Background: Cancers of the uterine cervix, breast, and oral cavity accounted for 134,420, 115,251, and 24,375 cases, respectively, and were responsible for 52.8% of the total cancers among women in India in 2008. Aim: The major objectives were to create awareness regarding common cancers among women, to detect pre-cancers of the uterine cervix and oral cavity, and early cancers of the breast, uterine cervix, and oral cavity, by conducting screening with simple, low-cost technology, within the community, and to facilitate confirmation of diagnosis among the screen positives and treatment and follow-up among the diagnosed cases. Settings And Methods: This is a community-based screening program for early detection of breast, uterine cervix, and oral cancers, being implemented among the socioeconomically disadvantaged women in Mumbai, India. The process involves selection of clusters, household surveys, health education, and screening the eligible women for breast, uterine cervix, and oral cancers, by primary healthcare workers, at a temporarily set-up clinic within the community. The program is planned to cover a 125,000 disadvantaged population in five years. Results: Twenty-one thousand and fifteen people, with 4009 eligible women, have been covered to date. The compliance for screening for breast, cervix, and oral cavity has been 85, 70, and 88% and the screen positivity rates are 3.9, 14.9, and 3.9%, respectively. Twenty-seven oral pre-cancers, 25 cervix pre-cancers, one invasive cancer of the breast, two of the cervix, and one oral cavity cancer have been diagnosed among the screened women and all of them have complied with the treatment. Conclusions: The program is raising awareness about the common cancers and harms of tobacco among the disadvantaged women population in Mumbai. It is also helping in detecting pre-cancers and cancers among asymptomatic women and is assisting them in receiving treatment.

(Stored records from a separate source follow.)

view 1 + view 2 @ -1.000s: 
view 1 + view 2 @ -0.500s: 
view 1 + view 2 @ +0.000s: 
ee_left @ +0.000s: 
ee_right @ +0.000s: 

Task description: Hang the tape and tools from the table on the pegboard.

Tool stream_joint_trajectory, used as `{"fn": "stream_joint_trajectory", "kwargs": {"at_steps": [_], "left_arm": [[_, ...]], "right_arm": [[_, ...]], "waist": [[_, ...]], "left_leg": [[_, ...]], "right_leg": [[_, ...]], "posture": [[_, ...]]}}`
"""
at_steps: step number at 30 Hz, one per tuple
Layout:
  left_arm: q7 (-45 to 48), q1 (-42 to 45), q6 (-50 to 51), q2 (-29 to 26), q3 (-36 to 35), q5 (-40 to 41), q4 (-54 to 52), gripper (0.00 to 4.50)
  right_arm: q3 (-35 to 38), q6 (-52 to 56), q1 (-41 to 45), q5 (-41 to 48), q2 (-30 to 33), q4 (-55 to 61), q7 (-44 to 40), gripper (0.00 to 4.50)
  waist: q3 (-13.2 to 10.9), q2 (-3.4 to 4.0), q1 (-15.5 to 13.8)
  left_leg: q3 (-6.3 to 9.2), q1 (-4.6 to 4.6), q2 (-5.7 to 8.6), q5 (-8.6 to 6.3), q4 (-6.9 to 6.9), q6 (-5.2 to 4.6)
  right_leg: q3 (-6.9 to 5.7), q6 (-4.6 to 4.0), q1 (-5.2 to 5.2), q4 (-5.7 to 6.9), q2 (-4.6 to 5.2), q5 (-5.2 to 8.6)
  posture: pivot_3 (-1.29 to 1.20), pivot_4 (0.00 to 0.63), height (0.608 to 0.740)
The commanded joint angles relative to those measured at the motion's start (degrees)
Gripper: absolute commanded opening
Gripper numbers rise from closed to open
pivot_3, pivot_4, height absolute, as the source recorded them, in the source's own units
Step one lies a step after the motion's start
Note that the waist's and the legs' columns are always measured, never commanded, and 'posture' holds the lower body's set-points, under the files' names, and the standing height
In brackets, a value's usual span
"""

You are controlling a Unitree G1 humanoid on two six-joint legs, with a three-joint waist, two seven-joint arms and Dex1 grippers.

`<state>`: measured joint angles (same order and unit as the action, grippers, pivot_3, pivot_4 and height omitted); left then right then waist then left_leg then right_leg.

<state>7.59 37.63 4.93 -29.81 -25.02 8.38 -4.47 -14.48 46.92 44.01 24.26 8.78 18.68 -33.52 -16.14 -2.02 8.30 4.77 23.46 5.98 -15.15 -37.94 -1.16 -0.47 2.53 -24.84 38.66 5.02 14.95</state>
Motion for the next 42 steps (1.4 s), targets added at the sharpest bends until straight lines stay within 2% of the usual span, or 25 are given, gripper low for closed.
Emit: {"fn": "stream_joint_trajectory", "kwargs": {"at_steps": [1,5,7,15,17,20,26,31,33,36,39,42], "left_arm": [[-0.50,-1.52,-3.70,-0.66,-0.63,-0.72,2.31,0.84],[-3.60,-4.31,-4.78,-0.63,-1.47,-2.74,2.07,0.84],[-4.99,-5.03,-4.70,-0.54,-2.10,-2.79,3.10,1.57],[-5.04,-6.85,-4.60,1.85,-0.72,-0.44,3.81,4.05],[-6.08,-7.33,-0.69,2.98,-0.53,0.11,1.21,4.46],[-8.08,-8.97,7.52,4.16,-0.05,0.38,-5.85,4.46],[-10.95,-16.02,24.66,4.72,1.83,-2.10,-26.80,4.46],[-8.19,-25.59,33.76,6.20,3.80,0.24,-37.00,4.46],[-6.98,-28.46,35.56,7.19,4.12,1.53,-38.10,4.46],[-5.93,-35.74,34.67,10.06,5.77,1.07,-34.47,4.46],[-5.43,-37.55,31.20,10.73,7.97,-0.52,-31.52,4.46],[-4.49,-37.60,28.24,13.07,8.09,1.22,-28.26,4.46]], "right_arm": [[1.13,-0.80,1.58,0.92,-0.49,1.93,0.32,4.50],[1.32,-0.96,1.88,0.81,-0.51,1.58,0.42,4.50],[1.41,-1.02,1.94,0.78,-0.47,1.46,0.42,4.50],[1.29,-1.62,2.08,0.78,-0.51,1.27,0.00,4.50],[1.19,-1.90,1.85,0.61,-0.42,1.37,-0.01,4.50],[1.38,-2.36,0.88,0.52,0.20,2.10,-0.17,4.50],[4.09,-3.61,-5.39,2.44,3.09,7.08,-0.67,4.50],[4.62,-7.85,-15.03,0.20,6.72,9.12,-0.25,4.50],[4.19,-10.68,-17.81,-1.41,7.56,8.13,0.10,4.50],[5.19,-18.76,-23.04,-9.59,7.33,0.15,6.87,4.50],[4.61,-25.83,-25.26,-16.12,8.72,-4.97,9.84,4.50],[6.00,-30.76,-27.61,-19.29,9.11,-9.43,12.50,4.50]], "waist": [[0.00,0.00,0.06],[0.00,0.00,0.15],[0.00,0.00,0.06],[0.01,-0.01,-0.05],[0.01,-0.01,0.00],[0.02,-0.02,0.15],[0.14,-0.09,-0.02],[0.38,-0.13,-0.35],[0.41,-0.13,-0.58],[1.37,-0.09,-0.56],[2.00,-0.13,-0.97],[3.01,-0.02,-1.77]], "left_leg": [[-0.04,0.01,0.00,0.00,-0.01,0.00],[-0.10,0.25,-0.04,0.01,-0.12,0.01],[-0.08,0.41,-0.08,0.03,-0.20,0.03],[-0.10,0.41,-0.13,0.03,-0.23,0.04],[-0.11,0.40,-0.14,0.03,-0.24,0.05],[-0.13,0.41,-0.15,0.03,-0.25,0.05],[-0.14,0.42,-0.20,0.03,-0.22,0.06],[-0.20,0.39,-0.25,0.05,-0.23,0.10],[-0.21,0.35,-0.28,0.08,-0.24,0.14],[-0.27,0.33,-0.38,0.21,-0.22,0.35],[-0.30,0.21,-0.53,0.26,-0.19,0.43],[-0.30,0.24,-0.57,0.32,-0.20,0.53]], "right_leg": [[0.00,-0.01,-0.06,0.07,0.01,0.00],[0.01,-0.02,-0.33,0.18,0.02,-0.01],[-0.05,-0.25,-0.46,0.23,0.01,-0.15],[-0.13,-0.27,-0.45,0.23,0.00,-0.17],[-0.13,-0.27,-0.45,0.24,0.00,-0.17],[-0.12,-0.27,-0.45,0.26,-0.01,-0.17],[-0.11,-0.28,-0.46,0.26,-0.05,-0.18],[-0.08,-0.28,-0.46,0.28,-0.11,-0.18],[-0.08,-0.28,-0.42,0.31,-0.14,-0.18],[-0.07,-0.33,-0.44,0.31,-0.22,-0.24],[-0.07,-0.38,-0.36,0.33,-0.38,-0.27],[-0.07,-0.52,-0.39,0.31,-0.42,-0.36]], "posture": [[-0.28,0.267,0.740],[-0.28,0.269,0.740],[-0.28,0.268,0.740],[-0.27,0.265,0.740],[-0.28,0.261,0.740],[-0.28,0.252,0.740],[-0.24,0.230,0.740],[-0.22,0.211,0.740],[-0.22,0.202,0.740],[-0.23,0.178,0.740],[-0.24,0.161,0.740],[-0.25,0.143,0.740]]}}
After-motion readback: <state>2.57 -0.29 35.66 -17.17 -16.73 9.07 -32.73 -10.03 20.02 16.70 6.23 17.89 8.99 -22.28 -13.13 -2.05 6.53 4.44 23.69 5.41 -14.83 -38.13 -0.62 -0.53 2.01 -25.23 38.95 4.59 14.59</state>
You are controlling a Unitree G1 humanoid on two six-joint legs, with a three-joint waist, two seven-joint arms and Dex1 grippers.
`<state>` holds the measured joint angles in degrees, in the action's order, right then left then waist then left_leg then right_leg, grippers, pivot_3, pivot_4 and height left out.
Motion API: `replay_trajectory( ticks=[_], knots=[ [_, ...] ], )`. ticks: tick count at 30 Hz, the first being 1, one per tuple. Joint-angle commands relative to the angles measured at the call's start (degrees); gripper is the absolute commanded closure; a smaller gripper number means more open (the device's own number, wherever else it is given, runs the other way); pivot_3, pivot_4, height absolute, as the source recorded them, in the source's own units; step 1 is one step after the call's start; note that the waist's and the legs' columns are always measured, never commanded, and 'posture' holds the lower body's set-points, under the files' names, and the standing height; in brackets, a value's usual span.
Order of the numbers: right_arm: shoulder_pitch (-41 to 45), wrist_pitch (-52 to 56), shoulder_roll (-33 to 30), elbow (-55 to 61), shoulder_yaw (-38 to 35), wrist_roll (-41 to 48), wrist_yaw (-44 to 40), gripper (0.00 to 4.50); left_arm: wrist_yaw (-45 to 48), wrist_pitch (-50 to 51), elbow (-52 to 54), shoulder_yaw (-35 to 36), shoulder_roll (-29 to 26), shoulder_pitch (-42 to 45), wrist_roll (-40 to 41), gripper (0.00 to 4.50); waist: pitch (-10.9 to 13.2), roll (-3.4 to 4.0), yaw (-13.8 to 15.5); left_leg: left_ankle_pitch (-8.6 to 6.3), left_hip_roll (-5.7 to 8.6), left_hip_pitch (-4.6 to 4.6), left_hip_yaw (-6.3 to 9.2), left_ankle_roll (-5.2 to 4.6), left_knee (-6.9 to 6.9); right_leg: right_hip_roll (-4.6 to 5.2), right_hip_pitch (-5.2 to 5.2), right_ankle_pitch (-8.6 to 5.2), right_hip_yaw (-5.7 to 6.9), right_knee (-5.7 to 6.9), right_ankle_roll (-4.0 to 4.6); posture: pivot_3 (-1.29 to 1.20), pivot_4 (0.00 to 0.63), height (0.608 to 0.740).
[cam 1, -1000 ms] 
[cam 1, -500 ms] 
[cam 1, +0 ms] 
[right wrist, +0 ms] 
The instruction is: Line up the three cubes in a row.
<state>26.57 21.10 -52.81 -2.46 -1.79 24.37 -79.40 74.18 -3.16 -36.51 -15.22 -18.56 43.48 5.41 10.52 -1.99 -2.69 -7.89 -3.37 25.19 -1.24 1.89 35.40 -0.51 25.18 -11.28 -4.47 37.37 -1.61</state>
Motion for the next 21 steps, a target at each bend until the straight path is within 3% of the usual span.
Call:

Keywords: Compliance, early detection, health education, pre-cancers, screening
|How to cite this article:|
Mishra G A, Dhivar H D, Gupta S D, Kulkarni S V, Shastri S S. A population-based screening program for early detection of common cancers among women in India – methodology and interim results. Indian J Cancer 2015;52:139-45
|How to cite this URL:|
Mishra G A, Dhivar H D, Gupta S D, Kulkarni S V, Shastri S S. A population-based screening program for early detection of common cancers among women in India – methodology and interim results. Indian J Cancer [serial online] 2015 [cited 2020 Feb 25];52:139-45. Available from: http://www.indianjcancer.com/text.asp?2015/52/1/139/175581
| » Introduction|| |
Globally, breast and uterine cervix cancers are the two most common cancers among women. Even as breast cancer remains the most common cancer among women globally, a striking difference is noted between women from the developed and developing countries with respect to cancer of the uterine cervix, which still remains the most common cancer affecting Indian women. Oral cavity cancer is the fourth most common cancer among Indian women, preceded by cervix uteri, breast, and ovary. There have been 134,420, 115,251, and 24,375 cases of uterine cervix, breast, and oral cavity cancers, respectively, accounting for 52.8% of the total cancers among women in India, in 2008. These three cancers have been responsible for 142,968 deaths, accounting for 45.8% of the total cancer deaths among Indian women.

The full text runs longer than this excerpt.